PROBLEM REQUIREMENTS — Could you copy each line of the listing below that has the word "axis"?

**********

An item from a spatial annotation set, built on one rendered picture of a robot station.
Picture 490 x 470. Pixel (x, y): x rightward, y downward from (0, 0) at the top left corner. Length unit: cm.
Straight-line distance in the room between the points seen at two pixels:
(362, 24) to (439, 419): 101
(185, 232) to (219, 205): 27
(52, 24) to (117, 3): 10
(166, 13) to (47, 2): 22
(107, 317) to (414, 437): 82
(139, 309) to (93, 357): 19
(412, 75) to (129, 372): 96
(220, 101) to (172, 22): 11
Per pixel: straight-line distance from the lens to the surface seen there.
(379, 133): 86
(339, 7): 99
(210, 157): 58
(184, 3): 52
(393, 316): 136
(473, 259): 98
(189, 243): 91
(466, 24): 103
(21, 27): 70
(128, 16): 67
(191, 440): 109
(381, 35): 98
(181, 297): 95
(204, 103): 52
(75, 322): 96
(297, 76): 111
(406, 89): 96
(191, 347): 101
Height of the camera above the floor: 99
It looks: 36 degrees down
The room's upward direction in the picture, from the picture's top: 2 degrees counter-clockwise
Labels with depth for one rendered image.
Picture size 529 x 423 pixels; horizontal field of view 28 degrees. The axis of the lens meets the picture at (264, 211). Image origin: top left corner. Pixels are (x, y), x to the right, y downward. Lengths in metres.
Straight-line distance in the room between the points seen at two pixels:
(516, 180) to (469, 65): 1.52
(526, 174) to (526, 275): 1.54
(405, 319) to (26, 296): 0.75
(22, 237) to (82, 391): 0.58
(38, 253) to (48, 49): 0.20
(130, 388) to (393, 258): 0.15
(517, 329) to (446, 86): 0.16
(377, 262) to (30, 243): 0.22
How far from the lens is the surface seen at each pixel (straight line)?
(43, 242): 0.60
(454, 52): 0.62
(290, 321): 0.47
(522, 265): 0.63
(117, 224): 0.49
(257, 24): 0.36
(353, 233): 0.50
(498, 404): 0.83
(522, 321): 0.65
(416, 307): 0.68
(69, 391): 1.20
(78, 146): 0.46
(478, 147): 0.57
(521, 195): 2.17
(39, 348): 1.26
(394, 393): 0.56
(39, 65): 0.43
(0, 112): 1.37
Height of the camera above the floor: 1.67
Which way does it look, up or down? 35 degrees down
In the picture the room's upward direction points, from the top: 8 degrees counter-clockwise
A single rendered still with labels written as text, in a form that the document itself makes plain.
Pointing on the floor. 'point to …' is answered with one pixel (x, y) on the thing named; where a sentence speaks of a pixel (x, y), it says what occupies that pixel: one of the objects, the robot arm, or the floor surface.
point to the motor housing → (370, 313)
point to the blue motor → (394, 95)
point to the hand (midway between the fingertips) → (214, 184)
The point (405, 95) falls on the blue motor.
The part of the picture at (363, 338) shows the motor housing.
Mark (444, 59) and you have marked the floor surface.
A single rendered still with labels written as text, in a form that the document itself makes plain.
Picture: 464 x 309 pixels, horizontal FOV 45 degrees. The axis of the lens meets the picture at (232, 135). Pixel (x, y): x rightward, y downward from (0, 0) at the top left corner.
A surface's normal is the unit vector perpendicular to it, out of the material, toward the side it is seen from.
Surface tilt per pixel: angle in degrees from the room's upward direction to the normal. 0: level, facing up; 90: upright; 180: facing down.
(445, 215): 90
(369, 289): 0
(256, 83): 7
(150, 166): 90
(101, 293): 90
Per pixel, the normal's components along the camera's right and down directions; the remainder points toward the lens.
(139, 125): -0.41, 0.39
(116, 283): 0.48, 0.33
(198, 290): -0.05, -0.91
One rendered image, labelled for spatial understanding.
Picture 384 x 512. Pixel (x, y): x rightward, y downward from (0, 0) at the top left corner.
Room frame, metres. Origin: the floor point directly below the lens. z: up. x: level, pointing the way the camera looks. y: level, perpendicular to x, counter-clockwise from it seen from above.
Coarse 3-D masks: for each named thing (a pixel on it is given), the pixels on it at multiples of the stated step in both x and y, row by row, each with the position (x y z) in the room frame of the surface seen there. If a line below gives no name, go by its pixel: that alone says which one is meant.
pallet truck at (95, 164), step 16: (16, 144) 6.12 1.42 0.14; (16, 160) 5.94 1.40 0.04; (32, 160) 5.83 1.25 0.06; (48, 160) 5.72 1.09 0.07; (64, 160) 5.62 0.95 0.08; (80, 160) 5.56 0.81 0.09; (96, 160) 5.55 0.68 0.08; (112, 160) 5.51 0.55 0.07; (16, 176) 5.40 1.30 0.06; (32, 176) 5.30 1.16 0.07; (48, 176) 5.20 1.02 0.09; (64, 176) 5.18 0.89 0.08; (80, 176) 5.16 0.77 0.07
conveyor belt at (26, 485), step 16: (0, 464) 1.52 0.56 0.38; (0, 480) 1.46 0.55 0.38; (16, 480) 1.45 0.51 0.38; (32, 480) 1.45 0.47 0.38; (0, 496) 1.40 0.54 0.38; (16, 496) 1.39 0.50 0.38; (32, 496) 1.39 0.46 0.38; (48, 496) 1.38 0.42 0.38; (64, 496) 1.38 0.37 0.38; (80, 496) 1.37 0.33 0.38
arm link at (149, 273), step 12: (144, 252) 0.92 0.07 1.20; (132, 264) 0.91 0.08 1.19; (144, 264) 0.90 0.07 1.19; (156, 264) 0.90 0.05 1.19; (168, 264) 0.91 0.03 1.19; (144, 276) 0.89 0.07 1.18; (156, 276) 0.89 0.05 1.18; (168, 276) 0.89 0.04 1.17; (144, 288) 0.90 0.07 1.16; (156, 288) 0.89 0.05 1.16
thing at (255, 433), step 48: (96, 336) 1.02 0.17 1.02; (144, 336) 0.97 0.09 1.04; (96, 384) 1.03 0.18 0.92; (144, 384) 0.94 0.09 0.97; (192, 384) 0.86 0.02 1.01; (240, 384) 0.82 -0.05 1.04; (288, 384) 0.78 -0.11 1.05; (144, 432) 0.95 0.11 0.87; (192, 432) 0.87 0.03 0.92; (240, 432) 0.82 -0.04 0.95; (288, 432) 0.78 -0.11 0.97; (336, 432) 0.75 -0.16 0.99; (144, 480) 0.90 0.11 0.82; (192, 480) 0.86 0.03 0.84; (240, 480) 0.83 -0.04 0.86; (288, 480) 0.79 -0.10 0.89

**********

EXPECTED OUTPUT —
Picture size 529 x 423 pixels; horizontal field of view 28 degrees. The axis of the lens meets the picture at (264, 211). Image origin: top left corner. Pixels are (x, y), x to the right, y downward. Lengths in metres.
Picture: 464 x 309 pixels, horizontal FOV 45 degrees. The axis of the lens meets the picture at (232, 135). Pixel (x, y): x rightward, y downward from (0, 0) at the top left corner.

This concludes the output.